**THE PROBLEM:**
Please find all lines containing "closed" in the listing below and copy them.

----

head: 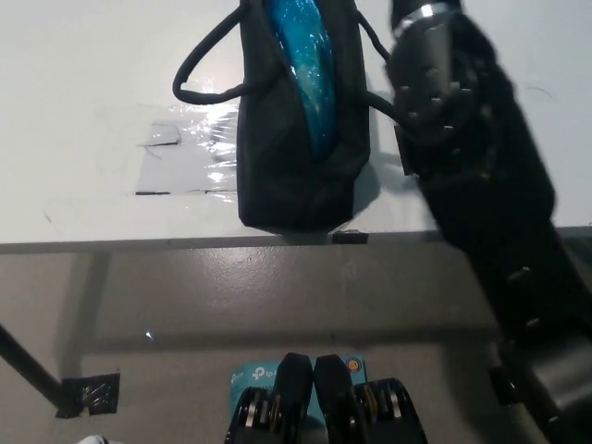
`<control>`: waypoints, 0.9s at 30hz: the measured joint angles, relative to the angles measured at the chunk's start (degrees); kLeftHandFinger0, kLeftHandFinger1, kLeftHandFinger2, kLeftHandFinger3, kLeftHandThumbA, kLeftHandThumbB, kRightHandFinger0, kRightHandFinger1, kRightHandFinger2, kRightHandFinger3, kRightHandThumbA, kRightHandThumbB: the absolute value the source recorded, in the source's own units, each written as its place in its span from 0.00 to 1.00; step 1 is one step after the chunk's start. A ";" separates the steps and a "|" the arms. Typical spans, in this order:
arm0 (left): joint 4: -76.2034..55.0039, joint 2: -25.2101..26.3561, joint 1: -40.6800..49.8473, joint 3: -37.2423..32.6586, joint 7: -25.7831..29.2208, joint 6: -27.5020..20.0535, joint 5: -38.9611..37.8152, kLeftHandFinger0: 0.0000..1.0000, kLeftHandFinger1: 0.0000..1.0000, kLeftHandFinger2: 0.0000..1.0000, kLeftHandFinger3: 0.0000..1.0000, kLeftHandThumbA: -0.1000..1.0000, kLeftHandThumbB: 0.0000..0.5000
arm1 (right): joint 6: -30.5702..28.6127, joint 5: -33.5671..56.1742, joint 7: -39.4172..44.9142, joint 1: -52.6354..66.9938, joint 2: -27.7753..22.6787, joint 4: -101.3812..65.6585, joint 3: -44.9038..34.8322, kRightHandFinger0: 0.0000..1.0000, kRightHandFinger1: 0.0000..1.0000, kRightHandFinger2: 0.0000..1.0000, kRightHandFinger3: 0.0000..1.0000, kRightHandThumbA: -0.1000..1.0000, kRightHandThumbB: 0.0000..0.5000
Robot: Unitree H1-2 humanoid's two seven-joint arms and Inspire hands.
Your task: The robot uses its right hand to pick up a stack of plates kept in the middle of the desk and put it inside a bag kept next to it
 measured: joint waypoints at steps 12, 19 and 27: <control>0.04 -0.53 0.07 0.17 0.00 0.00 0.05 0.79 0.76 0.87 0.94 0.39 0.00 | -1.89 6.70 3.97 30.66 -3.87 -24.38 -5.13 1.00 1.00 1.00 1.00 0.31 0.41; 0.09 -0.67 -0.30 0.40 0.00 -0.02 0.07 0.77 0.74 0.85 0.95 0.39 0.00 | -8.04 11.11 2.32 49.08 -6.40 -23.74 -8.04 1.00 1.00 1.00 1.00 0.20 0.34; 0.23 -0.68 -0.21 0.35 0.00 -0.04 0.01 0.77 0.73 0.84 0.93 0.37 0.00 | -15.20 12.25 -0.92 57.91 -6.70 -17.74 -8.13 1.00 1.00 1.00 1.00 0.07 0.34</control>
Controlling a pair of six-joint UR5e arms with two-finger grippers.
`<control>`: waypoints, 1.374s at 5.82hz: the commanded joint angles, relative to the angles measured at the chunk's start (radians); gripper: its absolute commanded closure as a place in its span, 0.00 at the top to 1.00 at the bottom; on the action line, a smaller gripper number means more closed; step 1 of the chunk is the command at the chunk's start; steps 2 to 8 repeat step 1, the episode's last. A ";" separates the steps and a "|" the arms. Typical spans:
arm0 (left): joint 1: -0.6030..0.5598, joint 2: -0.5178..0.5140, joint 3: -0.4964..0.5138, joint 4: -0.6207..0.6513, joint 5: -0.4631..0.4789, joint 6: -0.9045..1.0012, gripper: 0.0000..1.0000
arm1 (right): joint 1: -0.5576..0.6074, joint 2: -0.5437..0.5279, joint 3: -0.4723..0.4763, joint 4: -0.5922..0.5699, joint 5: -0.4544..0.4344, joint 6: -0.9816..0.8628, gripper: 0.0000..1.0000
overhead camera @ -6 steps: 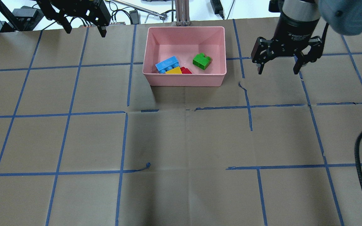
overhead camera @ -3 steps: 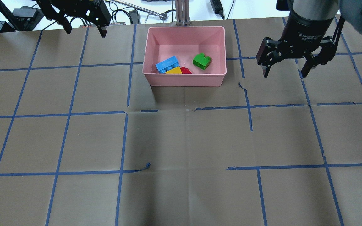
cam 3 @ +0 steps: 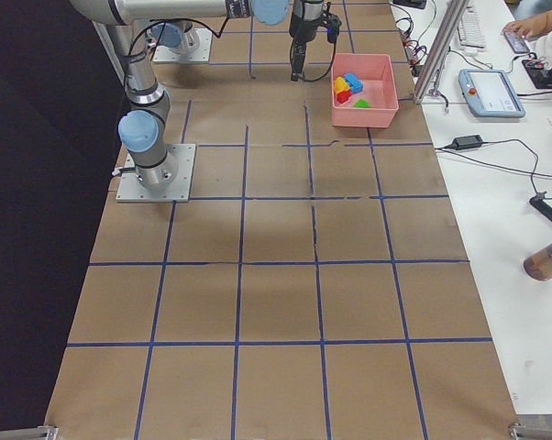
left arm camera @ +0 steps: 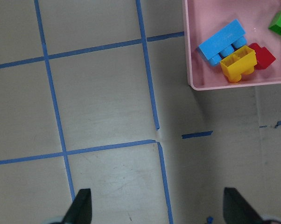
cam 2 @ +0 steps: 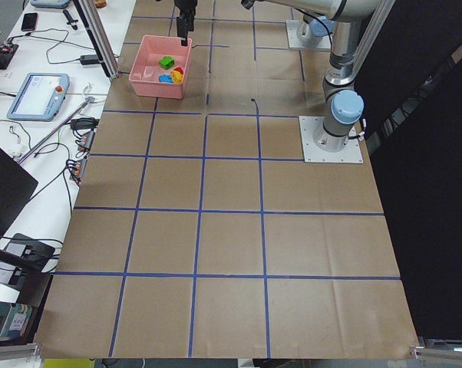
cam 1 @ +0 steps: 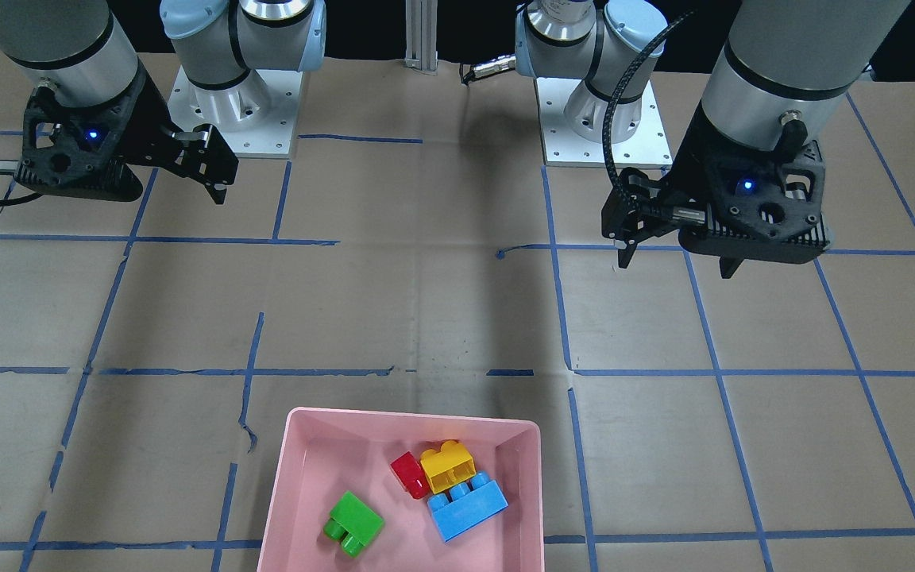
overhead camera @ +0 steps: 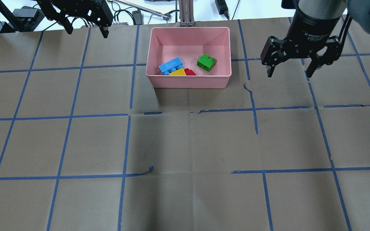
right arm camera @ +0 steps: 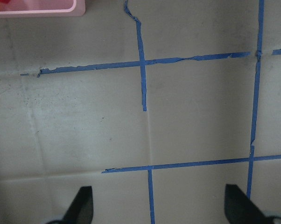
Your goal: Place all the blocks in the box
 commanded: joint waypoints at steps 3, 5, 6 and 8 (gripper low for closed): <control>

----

**SOLUTION TO THIS TASK:**
`<control>`: waypoints, 1.374s at 5.82hz: the commanded joint angles, relative to the angles measured at the chunk's start (radians); gripper: its absolute commanded closure as a place in its span, 0.00 at the top to 1.00 at the bottom; on the action line, a smaller gripper number means more closed; step 1 of the chunk is the command at the chunk's start; steps 2 to 8 repeat step 1, the episode's last. A ";" separates the steps and a "|" the arms. Typical spans:
 commanded: joint waypoints at steps 3, 5, 6 and 8 (gripper low for closed): <control>

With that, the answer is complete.